### Data below
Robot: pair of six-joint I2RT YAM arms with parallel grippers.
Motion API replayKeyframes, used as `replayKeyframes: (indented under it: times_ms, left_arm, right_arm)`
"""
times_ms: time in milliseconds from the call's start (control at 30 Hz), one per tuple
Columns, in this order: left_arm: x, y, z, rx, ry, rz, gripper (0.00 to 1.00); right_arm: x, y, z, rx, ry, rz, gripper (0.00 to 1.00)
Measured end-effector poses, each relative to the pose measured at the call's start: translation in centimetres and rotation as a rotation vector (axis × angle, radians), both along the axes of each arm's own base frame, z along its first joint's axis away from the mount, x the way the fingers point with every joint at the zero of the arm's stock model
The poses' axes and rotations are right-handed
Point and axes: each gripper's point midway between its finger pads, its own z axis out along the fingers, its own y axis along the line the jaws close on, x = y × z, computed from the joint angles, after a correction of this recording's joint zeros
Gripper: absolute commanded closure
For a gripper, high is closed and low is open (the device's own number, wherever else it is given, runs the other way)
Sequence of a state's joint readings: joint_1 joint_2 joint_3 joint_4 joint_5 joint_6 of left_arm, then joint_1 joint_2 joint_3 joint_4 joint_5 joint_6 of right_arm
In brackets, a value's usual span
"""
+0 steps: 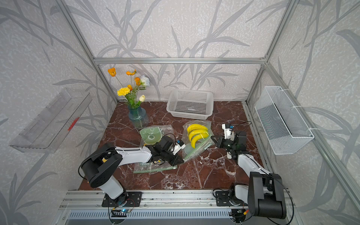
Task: Open the zip-top bag and take out the banana
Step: Unzip the zipper on the zipper food storage bag.
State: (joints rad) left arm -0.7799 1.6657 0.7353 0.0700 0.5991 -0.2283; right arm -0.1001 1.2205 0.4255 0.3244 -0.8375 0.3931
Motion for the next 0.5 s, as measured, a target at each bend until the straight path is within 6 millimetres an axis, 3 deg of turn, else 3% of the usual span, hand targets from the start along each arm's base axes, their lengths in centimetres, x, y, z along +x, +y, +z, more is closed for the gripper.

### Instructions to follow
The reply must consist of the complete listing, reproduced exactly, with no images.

### Your response
Robot: pair of six-joint I2RT YAM arms with parallel grippers.
Motion API replayKeyframes, used as `replayKeyframes: (indented under it: times_ms, left_arm, right_arm)`
"""
times_ms: time in milliseconds from the call's start (control at 30 Hz), one per tuple
Columns, in this order: left_arm: x, y, z, rx, ry, rz, gripper (0.00 to 1.00); right_arm: x, y, z, rx, ry, rz, gripper (0.00 to 1.00)
Measured end-effector poses, each relative to the pose measured at the call's start: translation in centimetres and rotation as a rotation vector (axis × angle, radians), both along the axes of each arm's own base frame, z along its first joint's axis away from the mount, x the way the fingers point with every joint at the zero of the arm's stock model
The poses' axes and rotations are right-handed
Point and axes: each gripper's point midway between its finger pads, its own z axis out along the fingers, its own y axis along the line the jaws close on, x = y × z, computed from the joint angles, after a correction of this recording's joint zeros
Gripper: absolute commanded closure
For a gripper, high is closed and low is open (the device's own number, wherever else it is given, runs the other way)
Sequence of a state's joint readings: joint_1 joint_2 joint_3 joint_4 joint_5 joint_6 of left_arm, then joint_1 joint_2 joint_3 joint_4 joint_5 joint_6 of right_arm
In brackets, a value's usual span
"""
+0 steps: 
Task: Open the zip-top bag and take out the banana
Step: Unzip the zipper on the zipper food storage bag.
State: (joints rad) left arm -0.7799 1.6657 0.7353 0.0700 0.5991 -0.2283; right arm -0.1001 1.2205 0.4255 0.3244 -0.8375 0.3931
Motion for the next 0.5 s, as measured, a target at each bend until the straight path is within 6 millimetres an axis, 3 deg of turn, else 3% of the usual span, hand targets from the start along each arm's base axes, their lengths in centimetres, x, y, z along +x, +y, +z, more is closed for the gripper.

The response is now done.